= TASK TO COMPLETE =
Go to the line containing "Could you please locate the black right" and return it and each line after it exactly, through the end of the data below, and nothing more.

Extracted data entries
━━━━━━━━━━━━━━━━━━━━

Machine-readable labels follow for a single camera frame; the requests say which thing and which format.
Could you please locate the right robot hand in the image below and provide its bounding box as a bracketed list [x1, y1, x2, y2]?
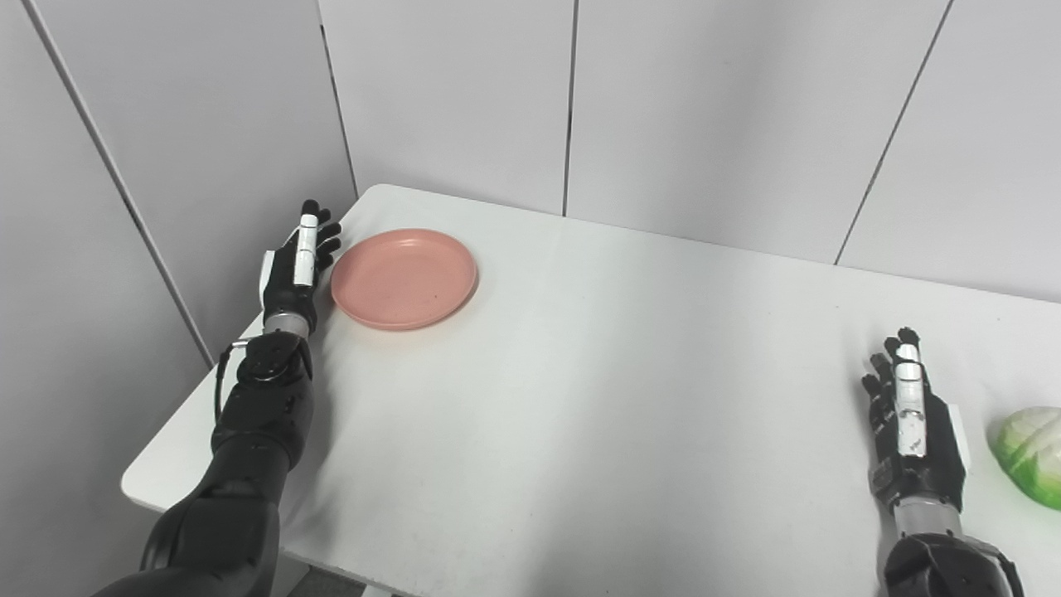
[860, 327, 971, 513]

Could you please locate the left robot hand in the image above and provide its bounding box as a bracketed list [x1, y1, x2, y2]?
[259, 199, 342, 335]

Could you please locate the pink round plate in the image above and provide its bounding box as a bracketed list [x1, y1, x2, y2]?
[330, 228, 479, 332]

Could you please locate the green white toy cabbage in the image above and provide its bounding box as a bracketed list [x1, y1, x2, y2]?
[986, 405, 1061, 511]

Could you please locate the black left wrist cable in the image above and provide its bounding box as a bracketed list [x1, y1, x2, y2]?
[214, 338, 251, 428]

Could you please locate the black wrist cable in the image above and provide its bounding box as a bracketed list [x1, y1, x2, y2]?
[966, 536, 1025, 597]
[214, 338, 251, 428]

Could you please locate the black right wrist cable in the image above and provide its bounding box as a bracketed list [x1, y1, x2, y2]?
[966, 536, 1025, 597]

━━━━━━━━━━━━━━━━━━━━

= ANSWER AREA =
Could you please locate the black right wrist cable in the image above and provide its bounding box as a bracketed list [x1, y1, x2, y2]?
[966, 536, 1025, 597]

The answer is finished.